After all, they were.

 

“Well?” Canard pressed suddenly, stealing Nosedive’s attention.

 

He studied Canard’s tense face, attempting to remember the questions asked. How did he get in the Pond? How was he in the Resistance being so young? Did he work for Dragaunus? They would know if he’d lie—Grin, the ever wonderful karma tester, would figure it out. For Nosedive, a creative mind working overtime, he could come up with a hundred answers for them without a single contradiction and would fool Grin easily.

 

Only he never lied to Wildwing.

 

Even though his big brother remained more or less out of the interrogation, Nosedive loathed the idea of lying to Wildwing. He lied to his parents. He lied to best friends. He lied to most of the ducks at once in their time together—even if it was just to get out of Mallory’s clutches—but in his seventeen years, he had never lied to Wildwing.

 

Under the circumstances, he had no choice. Wildwing wouldn’t believe him. None of them would. If he attempted to tell them what really happened, they would take him as a spy and lock him in the brig. He had to gain their trust first, and to do that, he had to lie.

 

Raising his head, he met Canard’s icy eyes. “My name is Nosedive Frostfeather.”

 

“Nosedive? What kind of name is that?” Mallory scoffed.

 

Nosedive normally would have snapped at her, but under the lack of recognition in Wildwing’s passive exterior, Nosedive shrugged. “My father dropped me right after I was born, and they said I took a ‘nosedive.’ My mother thought it was a perfect name. It seemed to work out that way.”

 

“How’d you get in the Resistance?” Canard demanded again, shifting so his hands clasps  over his chest intimidate. “Kids as young as you weren’t allowed in.”

 

Well, at least he got to tell the truth here. “My big brother was a civilian the higher ups had an eye on. When someone came to recruit him, he refused to go without me. He was important enough that the recruiter took me, too.”

 

Mallory drew her weapon and pointed it at Nosedive. “I don’t remember any Frostfeather.”

 

Nosedive’s eyes widened, but a gloved hand quickly covered the weapon and forced it down to the ground. “Let the kid speak, Mallory. As far as we know, he could have been a victim. We don’t want to make it worse.”

 

Nosedive smiled slightly, but his frown once more darkened his face quickly. Wildwing stuck up for him as he would anyone, not because they were related. “Look, we didn’t make a spectacle of ourselves. We did what the higher ups told us, and that was it.”

 

Which, more or less, was true.

 

Duke let out a sigh. “How’d you get here, then? If you weren’t on the front lines, then how’d you engage with Saurians?”

 

The answer was instantaneous. “My brother and I were tracking someone. He—We didn’t make out of the forest before we were attacked by Saurians. A whirlwind occurred, and I landed here.”

 

“In our headquarters?” Duke said skeptically, arching an eyebrow.

 

“Hey, I didn’t ask where to sent,” Nosedive spat, and that, too, was the truth. “It just kinda happened.”

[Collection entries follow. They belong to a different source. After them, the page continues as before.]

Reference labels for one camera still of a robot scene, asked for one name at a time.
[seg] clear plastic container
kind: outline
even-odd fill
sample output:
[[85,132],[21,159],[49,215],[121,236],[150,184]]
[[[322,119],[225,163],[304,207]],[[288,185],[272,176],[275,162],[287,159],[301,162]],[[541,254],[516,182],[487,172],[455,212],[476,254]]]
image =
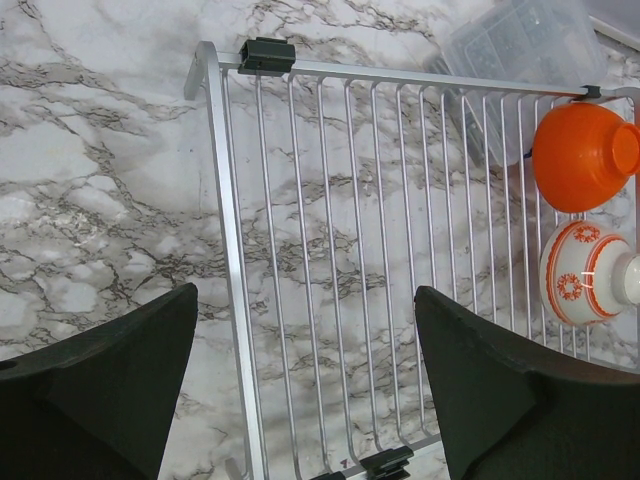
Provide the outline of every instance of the clear plastic container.
[[[456,30],[441,43],[441,50],[441,56],[428,63],[428,71],[557,86],[597,83],[607,72],[605,56],[580,0],[504,1]],[[450,97],[462,93],[453,91]],[[472,125],[467,127],[469,152],[476,164],[483,164],[482,97],[469,94],[467,101],[467,125]],[[526,154],[533,143],[533,99],[520,101]],[[497,96],[487,97],[489,157],[492,164],[512,165],[520,159],[518,125],[505,125],[505,155],[500,102]],[[515,96],[504,99],[511,118],[517,102]],[[456,125],[462,122],[455,116],[452,120]]]

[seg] white bowl with orange pattern
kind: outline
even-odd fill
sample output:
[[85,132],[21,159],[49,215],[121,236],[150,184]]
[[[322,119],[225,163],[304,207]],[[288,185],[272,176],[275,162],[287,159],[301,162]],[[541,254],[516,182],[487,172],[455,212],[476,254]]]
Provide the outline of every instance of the white bowl with orange pattern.
[[542,253],[540,292],[547,311],[566,324],[607,322],[640,303],[640,255],[598,223],[563,223]]

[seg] black plastic bracket
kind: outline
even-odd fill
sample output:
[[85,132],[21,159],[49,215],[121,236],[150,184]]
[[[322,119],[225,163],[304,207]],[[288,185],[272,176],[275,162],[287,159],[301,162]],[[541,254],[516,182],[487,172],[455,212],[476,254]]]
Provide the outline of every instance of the black plastic bracket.
[[360,464],[367,471],[367,480],[404,480],[411,476],[404,469],[411,457],[413,450],[400,447],[364,458]]
[[587,93],[573,99],[574,102],[583,102],[584,100],[595,100],[602,97],[600,87],[597,85],[583,85],[582,88],[587,89]]
[[347,477],[344,476],[342,472],[335,473],[325,473],[324,475],[320,475],[319,477],[314,477],[311,480],[346,480]]
[[240,49],[242,62],[238,73],[281,77],[296,62],[296,48],[286,40],[257,37],[247,40]]

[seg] dish rack
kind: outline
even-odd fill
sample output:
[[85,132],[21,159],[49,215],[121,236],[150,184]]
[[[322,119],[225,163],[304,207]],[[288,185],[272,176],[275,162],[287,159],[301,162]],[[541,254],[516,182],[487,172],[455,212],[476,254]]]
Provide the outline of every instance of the dish rack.
[[[438,446],[413,322],[419,285],[597,361],[591,337],[604,327],[560,325],[538,299],[545,235],[568,216],[535,188],[523,125],[561,102],[633,102],[640,90],[301,61],[268,39],[241,54],[200,42],[185,98],[200,86],[245,423],[244,466],[229,459],[230,479],[391,478],[384,465]],[[481,111],[469,111],[472,91]],[[520,161],[508,169],[474,165],[467,120],[456,131],[449,119],[459,108],[486,132],[493,98],[505,167],[518,127]],[[485,135],[485,159],[487,145]]]

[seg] bowl
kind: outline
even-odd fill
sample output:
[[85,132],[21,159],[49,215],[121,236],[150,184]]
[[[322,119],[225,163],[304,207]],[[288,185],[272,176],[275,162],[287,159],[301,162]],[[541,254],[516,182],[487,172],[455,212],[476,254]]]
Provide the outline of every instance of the bowl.
[[584,212],[640,171],[640,130],[599,105],[561,105],[540,122],[532,157],[544,199],[561,212]]
[[546,310],[568,325],[593,325],[640,303],[640,255],[613,230],[574,220],[558,226],[540,261]]

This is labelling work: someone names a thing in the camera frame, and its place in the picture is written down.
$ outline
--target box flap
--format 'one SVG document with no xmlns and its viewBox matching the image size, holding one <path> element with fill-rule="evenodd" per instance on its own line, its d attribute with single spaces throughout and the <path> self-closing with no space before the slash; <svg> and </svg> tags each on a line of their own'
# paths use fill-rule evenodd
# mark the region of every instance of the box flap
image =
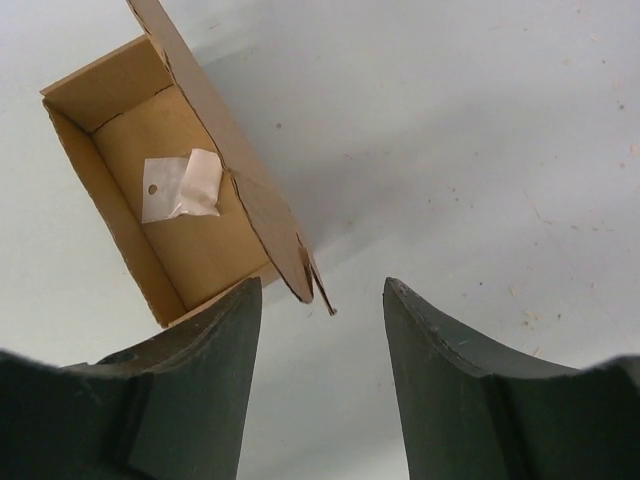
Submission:
<svg viewBox="0 0 640 480">
<path fill-rule="evenodd" d="M 286 200 L 256 157 L 211 82 L 157 0 L 127 0 L 140 26 L 215 143 L 251 227 L 299 300 L 313 300 L 313 282 L 331 314 L 320 273 Z"/>
</svg>

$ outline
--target cardboard box
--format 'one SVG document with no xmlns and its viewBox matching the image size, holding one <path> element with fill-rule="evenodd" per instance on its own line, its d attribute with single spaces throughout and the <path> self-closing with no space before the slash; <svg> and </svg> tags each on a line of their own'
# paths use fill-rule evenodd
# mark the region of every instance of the cardboard box
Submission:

“Your story mimics one already to told to us.”

 

Ah, so they were finally at Lucretia. He knew eventually the conversation would get there. Nosedive turned to Grin, who only spoke factually not maliciously. If admitting it only to himself, his story did sound like Lucretia’s, but what else could he say? He needed a story that was believable, not one as complicated as hell.

 

And his was more complicated than even hell.

 

“Whose story?” Nosedive tried to act calm, and by Duke’s tensing and clearing of his throat, he doubted he succeeded.

 

Lucretia DeCoy,” Tanya snapped, her omnitool still powered, to his disconcert. “Do you know her?”

 

He tried to date her. “Of course I’ve heard of her.” He tensed his muscles and moved for his own puck launcher for show, but his hand hit nothing but air. Then, he remembered the puck launcher Mallory had pointed him was his own. “She was the worst traitor on Puckworld. She almost took down my resistance cell, but she simply vanished while my brother and I were tracking her.”

 

Stupid. Stupid. Stupid thing to say. He should just shoot himself and be done with it.

 

Mallory raised her puck launcher. “You could have let her go, allowed her to escape and come here to kill us!”

 

“You’re right.”

 

The entire room froze, then from them all escaped a gasped, “What?”

 

“You’re right,” Nosedive replied sharply, meeting Mallory’s shocked gaze with a smirk. “I allowed a traitor to our planet escape, and when she didn’t succeed, left my home planet, which I love, left behind the only family I have, to come here and try to kill six people whom my older and more skilled partner could not. Yeah, right. And on top of that, I’m going to confess that to you while you pointing my own launcher at me. You’re right, Captain McMallard. Congratulations.”

 

A few chuckles cut through the air, and Duke dropped his crossed arms to thumb toward Nosedive. “I like the kid.”

 

Mallory growled. “Shut up, Duke.”

 

“Well, that about says it.” Canard sighed and rubbed the back of his neck. “Mallory, since you are so against our guest, why don’t you escort him to the guest quarters so he can relax and clean up? Is that okay, kid?”

 

Nosedive rolled his eyes and gratefully accepted the puck launcher handed to him. “Sure.”

 

As he started to follow Mallory out of the room, he turned once more to Wildwing. There was nothing—no recognition, no realization.

 

Damnit! I’m your brother. Remember me!

 

*^*^*^*

 

As soon the doors swooshed shut, Canard whirled to Duke. “Find whatever that kid is hiding. I don’t know what, but he’s not telling us the truth. If there is something on him, I want you to get it.”

 

Duke let out a flat laugh. “You really think he could be one of Dragaunus’s goons? He’s hardly out of puberty.”

 

“He is troubled,” Grin agreed, squinted as he sighed, “sad, lost, but I do not feel an evilness in him.”

 

“We still have to be careful.” Tanya finally powered down her laser and turned toward Wildwing. “What about you? You haven’t passed judgment yet.”

 

Canard switched his gaze. “Yeah. You haven’t said anything about the kid, Wing. What do you think?”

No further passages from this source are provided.